The campus currently contains 215,000 square feet of office, education and lab space. The plan is to expand it to more than 900,000 square feet of academic, research and corporate space during the next decade.

In addition to the Montgomery County Campus' 36 acres, the Johns Hopkins Belward Research Campus has 108 acres to be developed for research and education. JHU plans to build nearly 5 million square feet of research space on the site. The university has just begun the planning process for this piece of land, which is part of Vision 2030, a plan to create a 600-acre world-class science community in the Shady Grove area.

At the 20th anniversary event, President Brody talked about the campus's strategic position, located near such high-powered government agencies as the National Institute of Standards and Technology, Food and Drug Administration, National Institutes of Health, NASA and others.

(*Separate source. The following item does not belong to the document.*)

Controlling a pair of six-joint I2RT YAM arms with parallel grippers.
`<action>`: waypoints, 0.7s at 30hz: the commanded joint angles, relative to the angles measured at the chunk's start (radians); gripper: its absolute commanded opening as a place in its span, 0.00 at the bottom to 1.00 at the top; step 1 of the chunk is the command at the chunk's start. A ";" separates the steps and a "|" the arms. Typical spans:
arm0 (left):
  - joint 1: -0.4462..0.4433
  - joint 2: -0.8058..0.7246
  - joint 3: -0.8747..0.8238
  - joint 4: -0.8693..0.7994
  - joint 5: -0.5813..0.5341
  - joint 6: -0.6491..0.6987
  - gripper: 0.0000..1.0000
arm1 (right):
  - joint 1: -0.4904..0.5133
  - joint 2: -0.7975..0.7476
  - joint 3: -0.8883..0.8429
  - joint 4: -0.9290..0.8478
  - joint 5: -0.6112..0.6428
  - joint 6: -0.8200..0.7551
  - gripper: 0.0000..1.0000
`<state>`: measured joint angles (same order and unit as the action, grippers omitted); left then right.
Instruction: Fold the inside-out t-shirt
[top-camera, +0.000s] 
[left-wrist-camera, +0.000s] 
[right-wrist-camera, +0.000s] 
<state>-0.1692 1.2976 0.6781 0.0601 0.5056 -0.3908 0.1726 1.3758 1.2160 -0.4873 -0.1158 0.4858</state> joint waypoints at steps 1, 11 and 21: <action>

He said that Johns Hopkins and its neighbors must continue to use the resources that surround them to effect great change and lead us to new discoveries.

"Johns Hopkins is committed to being the engineer of innovation and a champion of collaboration for applied science and medical research in this region," he said. "Today, we celebrate 20 years of growth. We also look to the future. We have the ability and the opportunity to make the best of what surrounds us, the largest collection of biomedical research assets in the world."

Michael Knapp, president of the Montgomery County Council, equated the research being conducted at the campus, and throughout Shady Grove, to the search for the illusive fountain of youth. Knapp challenged Johns Hopkins to help lead the way to the next frontier of human health that builds upon the work of the Human Genome Project.